The houses around the village are highly individual and imaginatively landscaped. Here’s my sister’s front walk.
The inside of my sister’s house is more like a museum. We wander around looking at the art on the walls and the collections of old dolls and wooden chests of drawers full of beads and yarns that she uses in her artwork.
The figures in the foreground are a collection of carved wooden doctors she found in a shop somewhere. We had fun guessing which specialist each depicted.
Thinking About Plot
School will be starting soon, and I’m gearing up to do some author visits.
One of the class presentations I’m developing is about plot. It started me considering how I created the plots of the five books of the Karakesh Chronicles. Each book involves one or more characters on a quest. For me this theme is no surprise, as I view life as a quest. We may not all be seeking the same thing, but I believe we do have some common goals.
In the beginning of Awakening Magic (Book III), Prince Emric knows what he doesn’t want. He must defy his family and the social structure, and make a great sacrifice to achieve the life he desires. True to the quest plot, Emric encounters obstacles and setbacks as he moves toward his goal.

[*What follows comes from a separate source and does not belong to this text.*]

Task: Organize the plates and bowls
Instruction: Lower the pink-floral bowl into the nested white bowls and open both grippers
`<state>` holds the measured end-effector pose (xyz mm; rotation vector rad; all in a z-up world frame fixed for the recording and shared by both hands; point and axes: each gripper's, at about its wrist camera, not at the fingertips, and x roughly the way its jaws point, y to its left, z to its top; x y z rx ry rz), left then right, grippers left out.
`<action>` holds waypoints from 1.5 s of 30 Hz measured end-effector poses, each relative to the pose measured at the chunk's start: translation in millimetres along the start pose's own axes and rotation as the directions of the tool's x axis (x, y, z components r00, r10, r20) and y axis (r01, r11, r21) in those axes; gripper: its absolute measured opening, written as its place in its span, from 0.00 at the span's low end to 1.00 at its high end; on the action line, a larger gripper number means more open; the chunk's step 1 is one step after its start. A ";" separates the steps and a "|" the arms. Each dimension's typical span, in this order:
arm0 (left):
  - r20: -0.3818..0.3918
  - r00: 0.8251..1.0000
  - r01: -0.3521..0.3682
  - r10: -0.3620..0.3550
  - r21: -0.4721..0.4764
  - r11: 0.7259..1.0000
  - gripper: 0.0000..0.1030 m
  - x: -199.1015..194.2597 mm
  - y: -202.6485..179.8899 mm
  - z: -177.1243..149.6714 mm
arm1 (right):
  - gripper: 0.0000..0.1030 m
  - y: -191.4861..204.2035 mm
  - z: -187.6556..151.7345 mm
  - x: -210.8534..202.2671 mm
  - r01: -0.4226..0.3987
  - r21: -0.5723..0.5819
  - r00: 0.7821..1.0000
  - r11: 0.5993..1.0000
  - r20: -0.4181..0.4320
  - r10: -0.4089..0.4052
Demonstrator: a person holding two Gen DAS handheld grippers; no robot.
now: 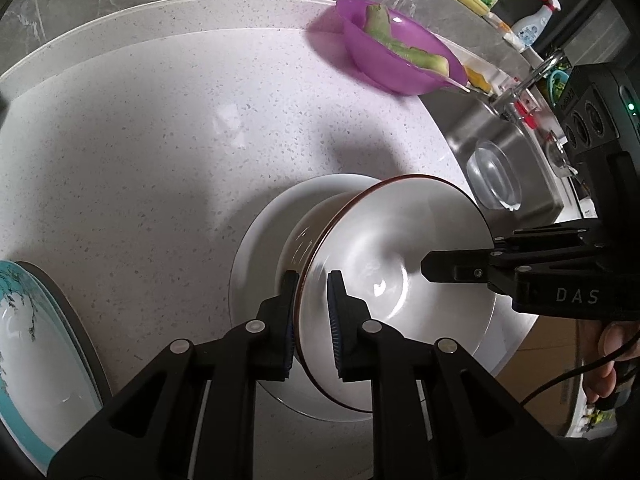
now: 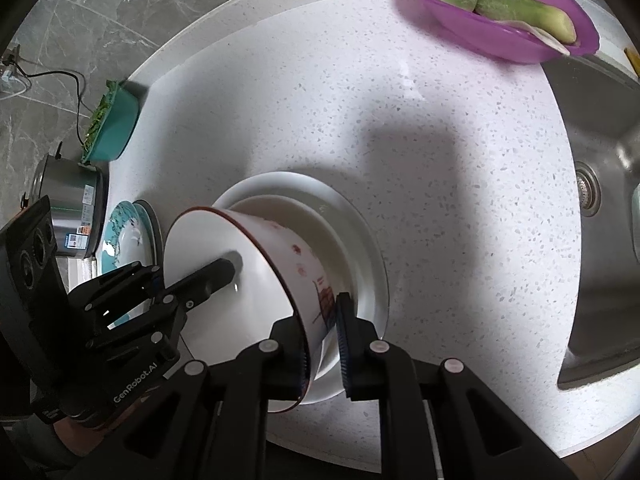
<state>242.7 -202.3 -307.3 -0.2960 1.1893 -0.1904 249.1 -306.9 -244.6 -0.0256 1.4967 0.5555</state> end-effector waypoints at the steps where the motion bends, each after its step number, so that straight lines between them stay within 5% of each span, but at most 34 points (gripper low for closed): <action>1: 0.002 1.000 0.000 0.000 -0.002 1.000 0.13 -0.2 0.6 0.2 | 0.14 0.5 0.8 0.1 0.003 -0.001 1.000 1.000 0.001 -0.003; 12: 0.064 0.997 0.056 -0.053 -0.056 0.997 0.13 -6.8 12.4 -1.8 | 0.09 15.5 9.3 3.4 0.136 -0.126 0.991 0.983 0.023 -0.135; 16: 0.070 0.992 0.106 -0.100 -0.087 0.991 0.14 -7.0 19.9 -3.0 | 0.11 13.7 10.5 3.9 0.129 -0.122 0.992 0.984 0.016 -0.128; 27: 0.066 0.995 0.084 -0.081 -0.059 0.995 0.14 -8.1 14.7 -3.7 | 0.15 21.6 9.1 5.2 0.160 -0.139 0.987 0.977 0.017 -0.159; 37: 0.069 0.993 0.095 -0.091 -0.060 0.994 0.18 -9.1 17.6 -4.1 | 0.29 27.5 14.7 -9.5 0.151 -0.147 0.988 0.977 0.053 -0.145; 45: 0.076 0.993 0.098 -0.094 -0.062 0.993 0.23 -11.1 18.7 -2.8 | 0.14 28.1 22.6 -16.3 0.181 -0.171 0.983 0.968 0.065 -0.172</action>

Book IV, as yet untitled, stars Demara, a girl whose father is a selkie. Her mother is a Traveler. Demara longs to be a pureblooded selkie, and to be able to live with her father in the ocean. She, too, encounters obstacles and opposition, and in the end, discovers what she really wants to be.
In the fifth book of the Karakesh Chronicles, the main character, Bimi Lightfoot, longs to find his birth parents. Bimi wants to know who he is, and where he came from. All he does know is that his mother is a faerie, and that she let Liri Flare, her cousin, give Bimi away. As he searches for his parents, Bimi experiences his own transformation.
I’m looking forward to exploring the quest plot with students. Writing with kids is fun and full of surprises.